How to complete this task: Keep to one stretch of the data below, the lines from the one with "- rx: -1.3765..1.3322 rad" up to and including the one with "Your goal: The", and return that stretch exactly.

Collected data:
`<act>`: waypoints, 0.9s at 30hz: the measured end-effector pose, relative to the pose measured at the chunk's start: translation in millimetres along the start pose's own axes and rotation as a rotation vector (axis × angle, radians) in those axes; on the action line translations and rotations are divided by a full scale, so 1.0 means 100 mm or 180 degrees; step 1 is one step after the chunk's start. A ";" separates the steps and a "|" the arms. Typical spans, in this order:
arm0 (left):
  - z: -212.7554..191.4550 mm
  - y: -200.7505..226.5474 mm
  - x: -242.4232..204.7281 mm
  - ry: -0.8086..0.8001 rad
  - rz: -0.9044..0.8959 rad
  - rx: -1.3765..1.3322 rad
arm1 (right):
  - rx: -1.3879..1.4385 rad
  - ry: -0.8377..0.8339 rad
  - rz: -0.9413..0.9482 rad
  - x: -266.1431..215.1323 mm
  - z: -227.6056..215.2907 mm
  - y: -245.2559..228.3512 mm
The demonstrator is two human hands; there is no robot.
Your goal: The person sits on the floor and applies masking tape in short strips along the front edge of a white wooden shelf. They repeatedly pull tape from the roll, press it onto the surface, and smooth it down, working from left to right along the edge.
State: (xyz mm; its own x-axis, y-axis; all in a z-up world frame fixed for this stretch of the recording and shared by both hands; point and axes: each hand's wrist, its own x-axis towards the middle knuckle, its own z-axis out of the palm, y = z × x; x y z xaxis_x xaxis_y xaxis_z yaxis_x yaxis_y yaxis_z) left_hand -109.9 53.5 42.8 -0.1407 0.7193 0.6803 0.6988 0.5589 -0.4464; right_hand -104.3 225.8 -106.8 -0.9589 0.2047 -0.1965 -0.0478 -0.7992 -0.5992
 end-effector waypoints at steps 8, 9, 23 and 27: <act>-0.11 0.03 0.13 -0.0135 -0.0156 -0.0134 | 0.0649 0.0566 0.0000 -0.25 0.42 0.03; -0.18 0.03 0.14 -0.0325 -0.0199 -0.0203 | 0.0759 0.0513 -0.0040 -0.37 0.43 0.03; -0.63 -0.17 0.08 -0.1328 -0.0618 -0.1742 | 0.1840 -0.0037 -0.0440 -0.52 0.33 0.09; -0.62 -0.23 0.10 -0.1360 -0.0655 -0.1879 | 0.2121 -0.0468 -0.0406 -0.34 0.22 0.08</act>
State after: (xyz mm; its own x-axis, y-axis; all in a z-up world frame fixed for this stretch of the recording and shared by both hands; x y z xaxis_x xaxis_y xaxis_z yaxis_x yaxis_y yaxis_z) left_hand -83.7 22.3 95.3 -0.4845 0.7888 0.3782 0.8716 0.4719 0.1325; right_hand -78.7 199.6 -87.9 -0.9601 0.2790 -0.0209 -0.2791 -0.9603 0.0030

Answer:
  - rx: -1.3765..1.3322 rad
arm1 (right):
  - rx: -1.3879..1.4385 rad
  - ry: -0.8377..0.8339 rad
  - rz: -0.9413..0.9482 rad
  - x: -266.1431..215.1323 mm
  - z: -227.6056..215.2907 mm
  - y: -245.2559..228.3512 mm
The demonstrator is two human hands; there is no robot.
Your goal: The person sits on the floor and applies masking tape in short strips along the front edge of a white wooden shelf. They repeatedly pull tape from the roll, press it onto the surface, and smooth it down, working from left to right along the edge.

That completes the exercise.